Thursday, April 26, 2012

Point taken







I'm not opposed to a baby's crying.  I'm not exactly a fan of it either.  But it doesn't bother me the way that it seems to bother others.  Nobody is an ardent supporter of a baby crying on a plane, but I understand.  The pressure in the baby's ears changes and they don't know how to release it by yawning, or otherwise.  It causes pain and they cry.  I get it.  There's no use in looking about either angrily or dejectedly at the parents of the child.  They are as helpless in the matter as you, and each of us together less helpless than the child.  There are many times in life when I wish that my screaming would be an appropriate response to whatever is happening.  It's usually not.  I've learned that.  

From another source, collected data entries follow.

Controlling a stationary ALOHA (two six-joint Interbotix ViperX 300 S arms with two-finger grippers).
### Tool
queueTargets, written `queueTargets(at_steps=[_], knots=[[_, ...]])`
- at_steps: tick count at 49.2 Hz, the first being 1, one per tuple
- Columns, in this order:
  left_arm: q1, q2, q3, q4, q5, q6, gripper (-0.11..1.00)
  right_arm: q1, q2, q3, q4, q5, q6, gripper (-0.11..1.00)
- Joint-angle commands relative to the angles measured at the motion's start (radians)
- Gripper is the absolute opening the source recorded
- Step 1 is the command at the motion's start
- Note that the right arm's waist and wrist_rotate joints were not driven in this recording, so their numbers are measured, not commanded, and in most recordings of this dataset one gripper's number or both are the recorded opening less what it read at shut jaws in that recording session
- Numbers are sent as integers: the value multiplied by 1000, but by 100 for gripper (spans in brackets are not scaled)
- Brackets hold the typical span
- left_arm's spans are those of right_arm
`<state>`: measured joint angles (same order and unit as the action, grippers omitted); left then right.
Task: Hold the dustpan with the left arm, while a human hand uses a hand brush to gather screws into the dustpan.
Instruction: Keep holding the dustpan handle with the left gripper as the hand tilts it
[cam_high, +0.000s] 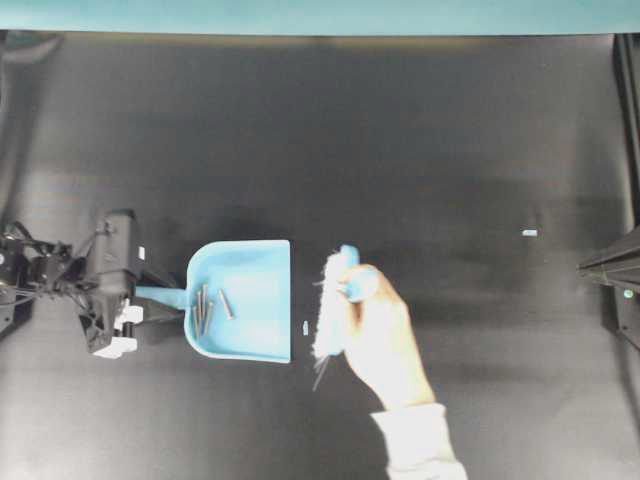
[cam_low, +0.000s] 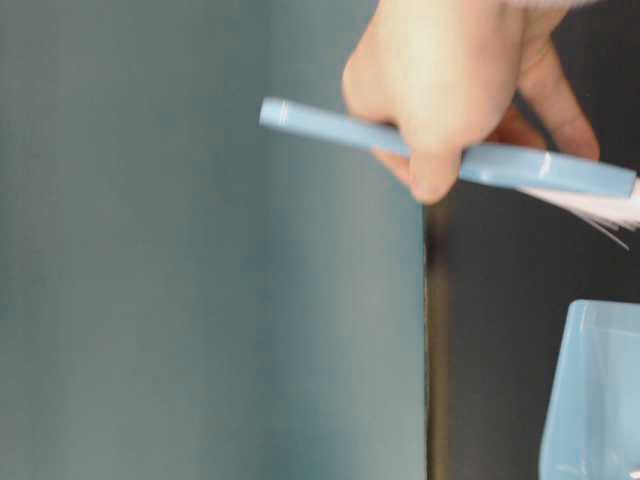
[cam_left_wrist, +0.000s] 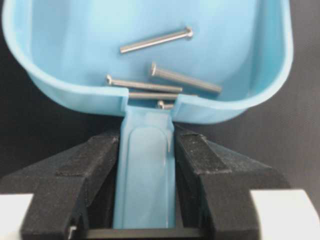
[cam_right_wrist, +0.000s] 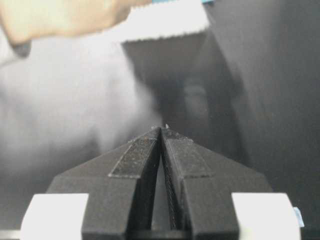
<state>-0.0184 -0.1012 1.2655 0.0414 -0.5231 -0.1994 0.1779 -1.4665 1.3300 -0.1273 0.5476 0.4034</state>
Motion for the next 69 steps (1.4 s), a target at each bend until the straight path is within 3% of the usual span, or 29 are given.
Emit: queueTargets(at_steps=[1,17,25,44,69], knots=[[9,-8,5,5,-94,5,30,0,6,-9,-2,-5,0,6],[29,6,11,5,-187,40,30,0,5,-11,-2,-5,0,6],[31,44,8,5,-170,38,30,0,5,-9,-3,-5,0,6],[25,129,-52,5,6,34,30,0,5,-9,-2,-5,0,6],[28,281,-71,5,-72,9,30,0,3,-11,-2,-5,0,6]])
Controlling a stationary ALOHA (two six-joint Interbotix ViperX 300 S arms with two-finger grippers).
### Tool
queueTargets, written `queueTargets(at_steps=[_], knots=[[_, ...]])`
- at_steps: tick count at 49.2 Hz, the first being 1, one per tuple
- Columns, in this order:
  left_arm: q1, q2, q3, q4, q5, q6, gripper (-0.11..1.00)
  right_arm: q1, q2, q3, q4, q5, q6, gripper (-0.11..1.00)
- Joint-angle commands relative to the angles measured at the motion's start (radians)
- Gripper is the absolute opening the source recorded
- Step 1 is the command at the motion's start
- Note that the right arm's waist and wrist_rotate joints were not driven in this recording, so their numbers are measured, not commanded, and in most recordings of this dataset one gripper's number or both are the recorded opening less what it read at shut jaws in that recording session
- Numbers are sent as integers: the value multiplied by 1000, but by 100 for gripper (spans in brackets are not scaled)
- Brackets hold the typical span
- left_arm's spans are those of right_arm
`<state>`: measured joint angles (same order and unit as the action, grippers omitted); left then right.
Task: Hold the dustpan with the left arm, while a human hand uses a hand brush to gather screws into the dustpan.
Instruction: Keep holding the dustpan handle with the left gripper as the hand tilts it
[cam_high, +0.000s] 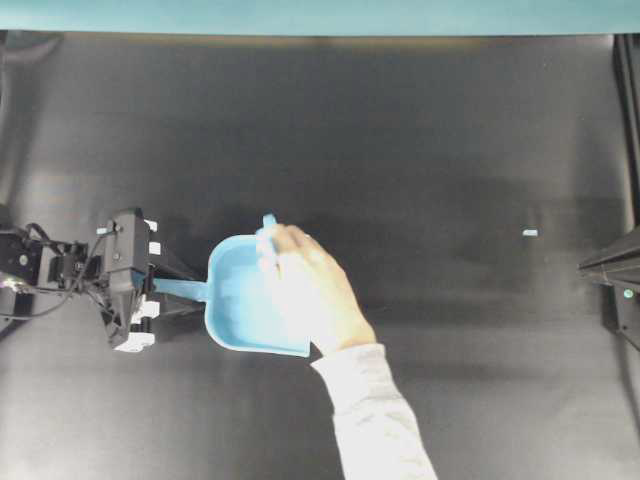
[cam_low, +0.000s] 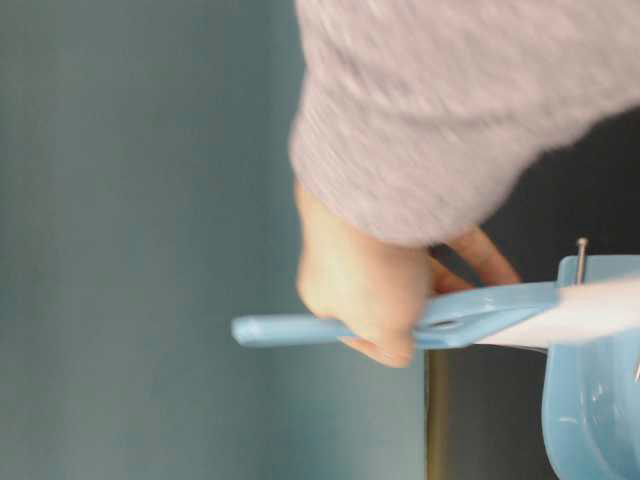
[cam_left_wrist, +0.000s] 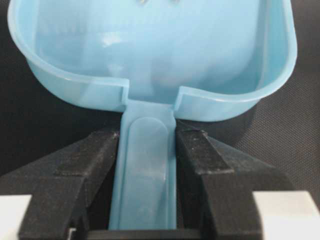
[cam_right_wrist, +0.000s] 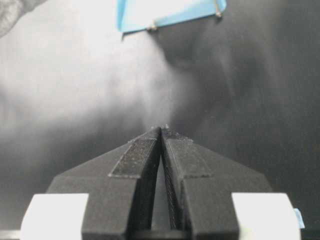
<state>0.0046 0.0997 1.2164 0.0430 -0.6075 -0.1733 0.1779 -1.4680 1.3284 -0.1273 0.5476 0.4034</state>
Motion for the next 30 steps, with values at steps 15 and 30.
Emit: queueTargets(at_steps=[15,30], knots=[[5,75,-25,2,37,-35,30,0,2,-8,-2,-5,0,6],[5,80,-37,2,37,-44,30,0,0,-8,-2,-5,0,6]])
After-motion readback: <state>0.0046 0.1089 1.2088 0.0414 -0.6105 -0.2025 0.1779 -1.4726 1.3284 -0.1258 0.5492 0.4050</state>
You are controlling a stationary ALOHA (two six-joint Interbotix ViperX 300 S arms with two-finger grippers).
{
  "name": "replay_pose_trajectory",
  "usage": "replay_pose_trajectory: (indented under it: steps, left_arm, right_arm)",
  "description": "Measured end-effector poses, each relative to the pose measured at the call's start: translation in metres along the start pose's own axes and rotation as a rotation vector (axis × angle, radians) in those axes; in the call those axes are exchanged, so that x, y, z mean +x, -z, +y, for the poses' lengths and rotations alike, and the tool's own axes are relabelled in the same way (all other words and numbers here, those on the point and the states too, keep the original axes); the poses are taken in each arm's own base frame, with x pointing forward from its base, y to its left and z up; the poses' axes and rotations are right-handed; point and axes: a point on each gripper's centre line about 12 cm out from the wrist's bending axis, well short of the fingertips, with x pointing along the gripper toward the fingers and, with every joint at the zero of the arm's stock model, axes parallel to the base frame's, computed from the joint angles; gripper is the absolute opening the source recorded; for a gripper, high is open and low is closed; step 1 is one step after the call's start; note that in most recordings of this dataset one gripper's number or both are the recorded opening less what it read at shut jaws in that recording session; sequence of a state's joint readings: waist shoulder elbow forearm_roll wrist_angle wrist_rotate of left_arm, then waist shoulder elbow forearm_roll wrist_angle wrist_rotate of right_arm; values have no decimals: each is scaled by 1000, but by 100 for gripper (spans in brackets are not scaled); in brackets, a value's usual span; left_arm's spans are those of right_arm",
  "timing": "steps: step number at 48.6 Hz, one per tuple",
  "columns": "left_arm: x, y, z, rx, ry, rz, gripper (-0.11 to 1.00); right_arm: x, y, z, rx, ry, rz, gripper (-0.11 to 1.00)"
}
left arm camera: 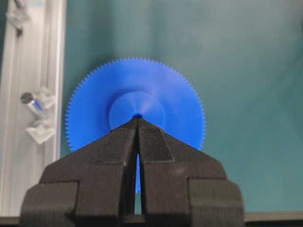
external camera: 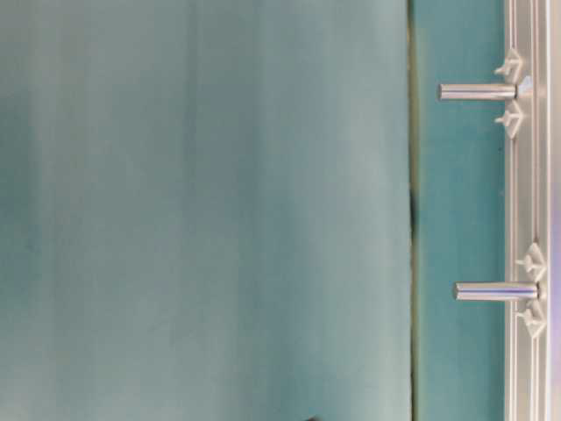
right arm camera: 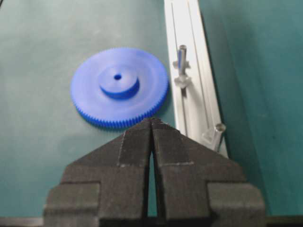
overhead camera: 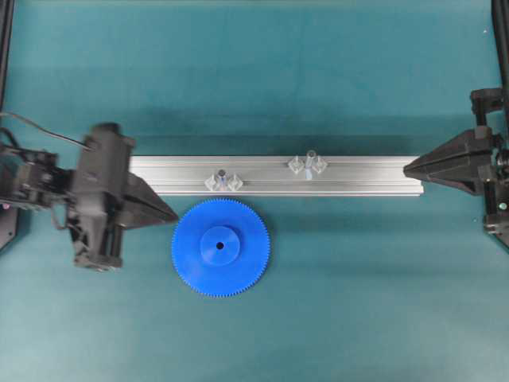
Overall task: Insert the large gear onto the shaft.
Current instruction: 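Move the left gripper over the blue gear's hub, fingers open, then lower the left gripper around the gear hub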
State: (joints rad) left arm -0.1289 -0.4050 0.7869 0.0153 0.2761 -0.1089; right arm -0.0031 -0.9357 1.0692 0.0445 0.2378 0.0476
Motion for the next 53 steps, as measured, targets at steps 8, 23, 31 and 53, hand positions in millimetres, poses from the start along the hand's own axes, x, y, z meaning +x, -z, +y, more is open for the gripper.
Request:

There is a marked difference between being able to withstand the sound of a baby crying on a plane and being responsible for a baby that's crying, however.  That difference is what I am coming to terms with lately.  Rachel has gone back to work and there are short passages in the day between when Rachel leaves and the babysitter arrives, or when the babysitter leaves and Rachel returns, that I am expected to entertain Rhys and keep him happy, smiling, and bouncing.  

This new territory is what perplexes me.  I understand that men are not always "naturals" at this.  But I am a complete klutz, a dunce, a lummox.  I try to ape the things that Rachel does with the boy.  I put him in the "baby-bjorn" and I walk around the house singing to him, bouncing him gently on my toes, or rocking him lightly when he is calm.  Holding him close and whispering to him in his ear.  Never stopping for very long or letting his building swells of dissatisfaction overtake him.  I offer him his "binky."  I'll fill his ears with the gentle sounds of me "sssshhhhhuuuussssshhhhhhhhiiiinnnnggggggg..."

None of it works.  Within minutes he is wailing and I am either cursing the babysitter, or Rachel, or traffic, or anything else I can assume is the cause of this 15 second delay between when they are supposed to be here and when they actually are.  It is a hell, of sorts.  I imagine the netherworld to be filled with the sounds of the infantile wailing, and the others there crying for mercy.  I think Dante wrote about the ring of hell that includes those trapped in an eternal daycare.  Just babies wailing faces emerging from the dark, eternally, with the insistent demands of infancy, expectations that can never be eased.   The infinite wails of nascent life.


Several years ago my friends had a baby and invited me over for a dinner party at their house shortly after, while the child was still an infant.  I was my usual excitable self and as the night wore on the host and myself got into an argument of sorts in the kitchen.  It erupted somewhat unexpectedly and ended likewise.  It involved only a few quick, punctuated sentences, reaching my ears as abbreviated revelations. They were retracted as swiftly as they were put forth.  But each successive shock made its point, reached its target, and communicated its message to its intended audience, as it were.  Me.  The nature of the argument, I see now, was the urgent need to let a baby sleep when it can.  It is the only relief one gets from the perpetual demands of infancy.  I've learned that now.  Point taken.